Women and Drug Abuse: A National Health Priority

By the NIDA Press Office

Drug abuse among women is a serious, continuing illness. However, women can recover from this disorder when treatment adequately meets their special needs, according to experts.

To further explore this issue, NIH's National Institute on Drug Abuse (NIDA) recently hosted a conference on "Drug Addiction Research and the Health of Women" to focus attention on the unique impact of drug use, abuse, and addiction on women's health.

Speaking at the conference, NIDA Director Dr. Alan Leshner said, "Drug addiction is a chronic, relapsing problem which may progress differently in women of all ages, not just those of childbearing age."

Evidence of health risks from drug abuse throughout a woman's lifespan were cited. Women who use drugs are often underweight or malnourished, depressed, have been physically abused by their partner, and are at risk for sexually transmitted diseases and HIV/AIDS.

Pregnant drug abusers are also at increased risk for ectopic (tubal) pregnancy, stillbirth, low weight gain during pregnancy, miscarriage, hypertension, anemia and other medical problems. Their newborns may have lower birth weight and smaller head size than babies born to healthy mothers.

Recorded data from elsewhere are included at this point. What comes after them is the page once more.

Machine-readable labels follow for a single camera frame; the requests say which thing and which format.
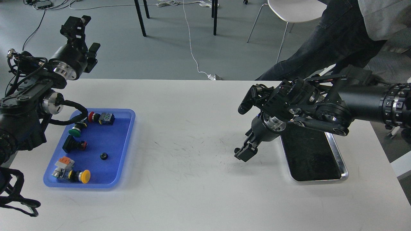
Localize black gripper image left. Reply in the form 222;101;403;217
49;15;101;80

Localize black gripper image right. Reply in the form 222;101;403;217
234;114;286;162

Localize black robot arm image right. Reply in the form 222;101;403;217
234;65;411;161

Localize silver metal tray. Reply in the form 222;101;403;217
281;123;348;183

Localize blue plastic tray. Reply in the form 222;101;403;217
43;108;136;189

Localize black table leg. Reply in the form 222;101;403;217
211;0;218;36
134;0;150;37

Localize red emergency stop button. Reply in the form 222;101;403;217
87;111;115;125

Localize orange grey contact block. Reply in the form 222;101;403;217
55;156;75;169

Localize yellow mushroom push button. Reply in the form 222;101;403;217
52;170;91;184

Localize white chair metal legs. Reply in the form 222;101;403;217
247;0;327;64

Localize person in grey shirt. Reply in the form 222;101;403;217
258;0;410;81

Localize grey office chair with jacket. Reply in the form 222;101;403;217
366;28;411;83

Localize black wrist camera image right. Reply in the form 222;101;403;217
238;84;274;115

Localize black floor cable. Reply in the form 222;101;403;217
22;0;69;52

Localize green push button switch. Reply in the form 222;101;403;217
68;120;88;138

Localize black selector switch red end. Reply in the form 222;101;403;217
63;135;88;153

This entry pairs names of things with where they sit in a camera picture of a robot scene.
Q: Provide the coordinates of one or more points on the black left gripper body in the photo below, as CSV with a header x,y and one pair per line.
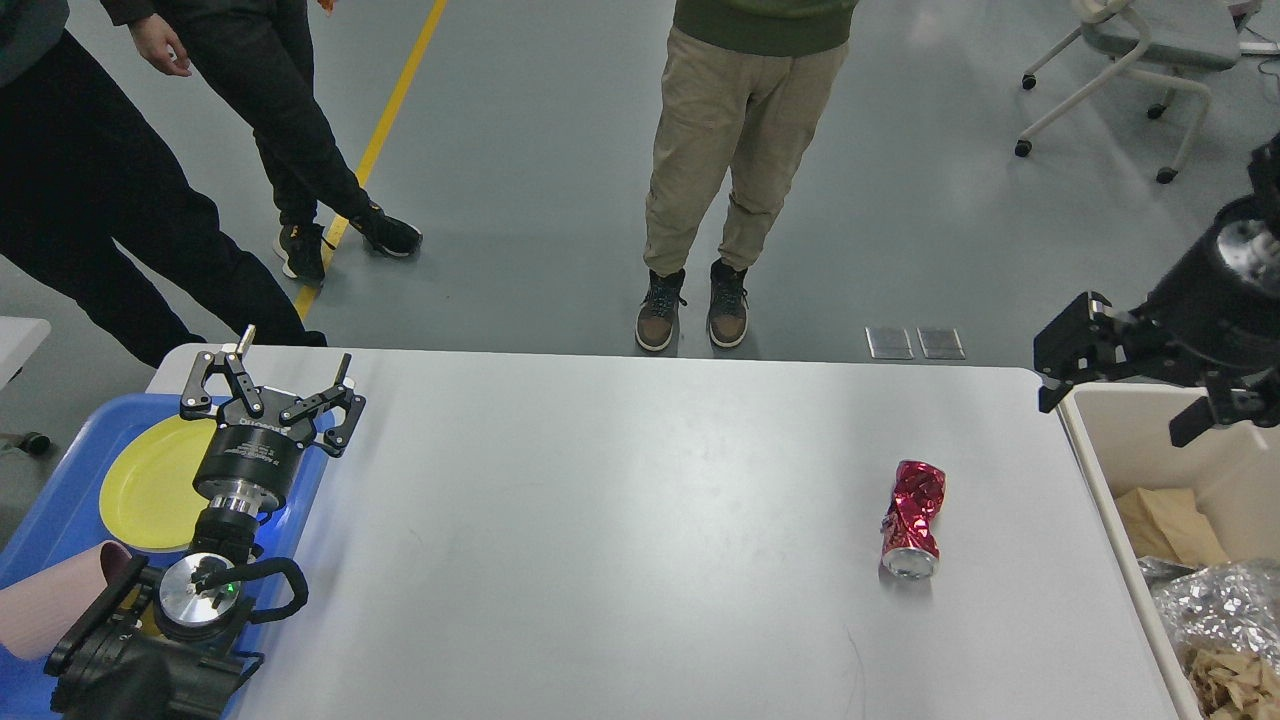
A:
x,y
248,469

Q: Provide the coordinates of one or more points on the person green sweater khaki trousers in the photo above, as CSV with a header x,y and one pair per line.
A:
x,y
743,90

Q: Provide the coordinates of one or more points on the yellow plastic plate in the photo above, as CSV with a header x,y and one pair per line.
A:
x,y
147,499

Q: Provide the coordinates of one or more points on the pink mug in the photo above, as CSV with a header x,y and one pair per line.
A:
x,y
39,610

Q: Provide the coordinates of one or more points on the person black trousers black shoes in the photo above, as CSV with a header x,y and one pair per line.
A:
x,y
258,57

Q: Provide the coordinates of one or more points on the person dark shoes far left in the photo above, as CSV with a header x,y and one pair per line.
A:
x,y
91,193

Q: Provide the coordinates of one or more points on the brown paper bag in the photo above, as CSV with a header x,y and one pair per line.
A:
x,y
1166,524

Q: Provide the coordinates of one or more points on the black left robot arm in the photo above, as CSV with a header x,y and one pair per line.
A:
x,y
161,643

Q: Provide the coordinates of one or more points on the blue plastic tray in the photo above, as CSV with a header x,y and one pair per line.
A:
x,y
65,520

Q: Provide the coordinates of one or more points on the grey office chair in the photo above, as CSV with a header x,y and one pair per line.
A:
x,y
1156,42

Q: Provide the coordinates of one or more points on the foil tray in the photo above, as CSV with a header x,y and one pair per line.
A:
x,y
1156,571
1232,606

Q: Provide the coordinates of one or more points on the brown paper ball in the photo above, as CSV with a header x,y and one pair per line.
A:
x,y
1231,684

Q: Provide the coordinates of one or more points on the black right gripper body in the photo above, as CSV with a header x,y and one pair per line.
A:
x,y
1212,321

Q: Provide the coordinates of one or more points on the crushed red can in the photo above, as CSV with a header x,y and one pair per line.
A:
x,y
909,548

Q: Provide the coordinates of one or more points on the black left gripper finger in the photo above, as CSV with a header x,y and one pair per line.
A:
x,y
195,402
298,419

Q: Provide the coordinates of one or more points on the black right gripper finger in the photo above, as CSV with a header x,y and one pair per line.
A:
x,y
1204,414
1085,343

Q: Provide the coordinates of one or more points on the beige plastic bin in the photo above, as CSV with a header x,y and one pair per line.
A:
x,y
1120,434

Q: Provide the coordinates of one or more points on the white side table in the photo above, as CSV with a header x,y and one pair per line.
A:
x,y
20,337

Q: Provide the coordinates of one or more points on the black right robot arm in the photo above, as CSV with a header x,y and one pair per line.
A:
x,y
1265,175

A major factor in keeping women drug abusers from seeking or accepting treatment is their role as caretakers of children, elderly parents, or other relatives. Women also may not seek treatment out of fear of prosecution by the legal system, and fear they will lose their children, concerns that are well-founded, according to the conference presenters.

Even when women do seek treatment, they face long waiting lists and find that many programs will not accept pregnant women. Further, poor women often have no health insurance and no way of paying for treatment.

When drug-abusing women can find and do accept treatment, they benefit most from programs that address not only their chemical dependency, but provide services that meet their basic needs, such as food, clothing, shelter, child care, and medical care. An individually-tailored, pharmacological/behavioral approach, linking health care and HIV services as well as drug treament, stands the best chance of success, said conference experts.

According to Dr. Loretta Finnegan, Director of NIH's Women's Health Initiative, "Almost half of all women who have ever used illicit drugs are in the childbearing age of 15 to 44. Therefore, it is important to understand the epidemiological issues of these women, including their drug use during pregnancy."

Consequently, as part of the conference, NIDA released findings from its "National Pregnancy and Health Survey," the first comprehensive analysis of drug use among pregnant women. Key findings include:
- In 1992, 221,000 women who gave birth (5.5 percent) used an illicit drug during pregnancy;
- The two most frequently used drugs were marijuana, 119,000 women (2.9 percent) and cocaine, 45,000 women (1.1 percent); - About 757,000 (18.8 percent) of the women drank alcohol and 820,000 (20.4 percent) smoked cigarettes at some time during pregnancy. These results demonstrate a strong link between the use of illicit drugs and alcohol and tobacco use.

Survey results also pointed to issues of prevalence differences among ethnic minorities. The estimated number of white women using drugs during pregnancy was much higher than the number of African American or Hispanic women. Rates of cocaine use (in particular, crack--cocaine pellets that are smoked) however, were considerably higher among African American women than for white or Hispanic women.

The survey also found that despite a generally decreasing trend in drug use from 3 months before and throughout the pregnancy, there was no total discontinuation of drug use. "This is an indicator of how gripping an illness drug addiction can be, even in the face of what may seem to be the ultimate incentive to stay drug-free," noted Leshner.

"Drug addiction has a strong effect on a user, both biologically and behaviorally, but it is a disease that can be treated and managed," Leshner concluded. Findings from other NIDA research indicate that once successfully detoxified and enrolled in a treatment program, the focus of the lives of drug-abusing women changes dramatically from their drug use to their children.

A summary of conference presentations will be available in late 1995 from the National Clearinghouse on Alcohol and Drug Information (NCADI), 1-800-729-6686. NIDA's National Pregnancy and Health Survey will be available from NCADI later this summer.


The material contained herein is provided for informational purposes only and should not be considered as medical advice or instruction. Consult your health care professional for advice relating to a medical problem or condition.